Bivalves possess a pair of valves connected to a stretchable ligament that facilitates the opening and closing of the shell. The growth bioprocess commences when the supplemental materials secreted from the edge are added to the early‐constructed shell. Here, we endeavor to provide a glimpse into physiological responses, mechanistic control, and omics applications toward understanding this complex trait. In the first section, we review studies that have been performed to investigate the effects of food availability, temperature, salinity, contaminants, and climate change in natural ecosystems and under experimental conditions. These conditions affect some internal promotors and alter the concentration of particular neuropeptides and neurotransmitters that induce neuroendocrinal signals crucial for regulating this peculiar process. Besides, we provide a predicted concept for organs' size control and maintaining body size homeostasis via intertwining networks, including the Hippo pathway. On the other hand, we discuss the findings of studies employing genomics, transcriptomics, proteomics, and metabolomics approaches to uncover the mechanistic modulation of growth‐related traits in different bivalve species. We recommend further research to decipher organ size control and its intricate relationship with the entire body homeostasis. Future genetic dissection studies are also recommended to identify new key genes with a major effect that profoundly influences this trait, facilitating their potential editing to develop new strains with enhanced growth rates.

中文翻译：

---

了解双壳类软体动物体型大小和生长控制的机制调节


双壳类动物有一对连接到可拉伸韧带的瓣膜，有利于贝壳的打开和关闭。
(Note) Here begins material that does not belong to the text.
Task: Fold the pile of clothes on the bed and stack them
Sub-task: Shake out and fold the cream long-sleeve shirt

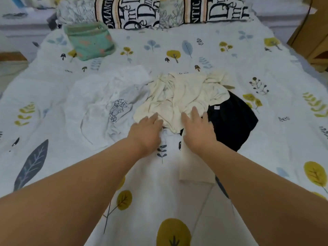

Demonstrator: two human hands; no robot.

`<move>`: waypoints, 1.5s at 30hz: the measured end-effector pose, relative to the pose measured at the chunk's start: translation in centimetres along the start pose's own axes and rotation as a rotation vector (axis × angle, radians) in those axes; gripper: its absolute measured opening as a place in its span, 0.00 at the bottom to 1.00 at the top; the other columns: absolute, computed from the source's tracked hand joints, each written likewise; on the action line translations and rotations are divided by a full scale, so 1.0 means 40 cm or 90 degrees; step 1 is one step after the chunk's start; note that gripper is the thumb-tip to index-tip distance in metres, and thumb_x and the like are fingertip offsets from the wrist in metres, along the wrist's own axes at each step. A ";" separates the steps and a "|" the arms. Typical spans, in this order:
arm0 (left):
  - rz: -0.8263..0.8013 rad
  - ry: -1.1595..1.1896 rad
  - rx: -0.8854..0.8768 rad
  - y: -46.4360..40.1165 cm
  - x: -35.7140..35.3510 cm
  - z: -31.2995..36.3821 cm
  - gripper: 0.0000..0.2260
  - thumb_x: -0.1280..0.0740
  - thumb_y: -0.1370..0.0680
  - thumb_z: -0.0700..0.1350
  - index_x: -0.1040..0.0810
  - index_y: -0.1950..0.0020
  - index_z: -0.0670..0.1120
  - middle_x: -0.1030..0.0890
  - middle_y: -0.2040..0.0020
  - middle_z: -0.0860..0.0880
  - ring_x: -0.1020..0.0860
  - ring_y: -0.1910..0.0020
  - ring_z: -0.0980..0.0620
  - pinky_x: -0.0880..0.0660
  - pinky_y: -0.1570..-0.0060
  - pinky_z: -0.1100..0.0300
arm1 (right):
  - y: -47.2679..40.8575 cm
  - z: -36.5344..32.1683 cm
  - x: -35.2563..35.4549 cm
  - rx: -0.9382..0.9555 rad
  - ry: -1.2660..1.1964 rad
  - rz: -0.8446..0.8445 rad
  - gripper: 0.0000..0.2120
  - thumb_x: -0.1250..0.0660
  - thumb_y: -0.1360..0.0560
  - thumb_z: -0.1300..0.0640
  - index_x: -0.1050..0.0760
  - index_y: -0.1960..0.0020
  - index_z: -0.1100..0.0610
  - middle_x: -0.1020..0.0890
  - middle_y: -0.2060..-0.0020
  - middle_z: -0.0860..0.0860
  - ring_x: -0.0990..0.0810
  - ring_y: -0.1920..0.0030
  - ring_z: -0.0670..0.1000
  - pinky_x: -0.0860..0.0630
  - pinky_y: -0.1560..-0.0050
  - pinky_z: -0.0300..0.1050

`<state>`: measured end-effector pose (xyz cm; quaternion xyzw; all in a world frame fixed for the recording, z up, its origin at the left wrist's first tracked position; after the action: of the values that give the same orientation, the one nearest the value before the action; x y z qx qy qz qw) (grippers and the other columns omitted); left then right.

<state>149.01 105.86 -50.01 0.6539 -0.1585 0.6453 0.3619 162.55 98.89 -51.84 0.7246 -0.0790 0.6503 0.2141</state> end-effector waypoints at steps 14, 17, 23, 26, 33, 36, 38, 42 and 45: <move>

当从边缘分泌的补充材料被添加到早期构建的壳中时，生长生物过程就开始了。在这里，我们努力提供对生理反应、机械控制和组学应用的一瞥，以了解这种复杂的特征。在第一部分中，我们回顾了为调查自然生态系统和实验条件下粮食供应、温度、盐度、污染物和气候变化的影响而进行的研究。这些条件会影响一些内部启动子，并改变特定神经肽和神经递质的浓度，这些神经肽和神经递质会诱导对调节这一特殊过程至关重要的神经内分泌信号。此外，我们还提供了通过相互交织的网络（包括河马通路）控制器官大小和维持身体大小稳态的预测概念。另一方面，我们讨论了采用基因组学、转录组学、蛋白质组学和代谢组学方法来揭示不同双壳类物种生长相关性状的机制调节的研究结果。我们建议进一步研究以破译器官大小控制及其与整个身体稳态的复杂关系。还建议未来进行基因解剖研究，以确定具有重大影响的新关键基因，深刻影响这一性状，促进它们的潜在编辑，以开发具有更高生长速度的新菌株。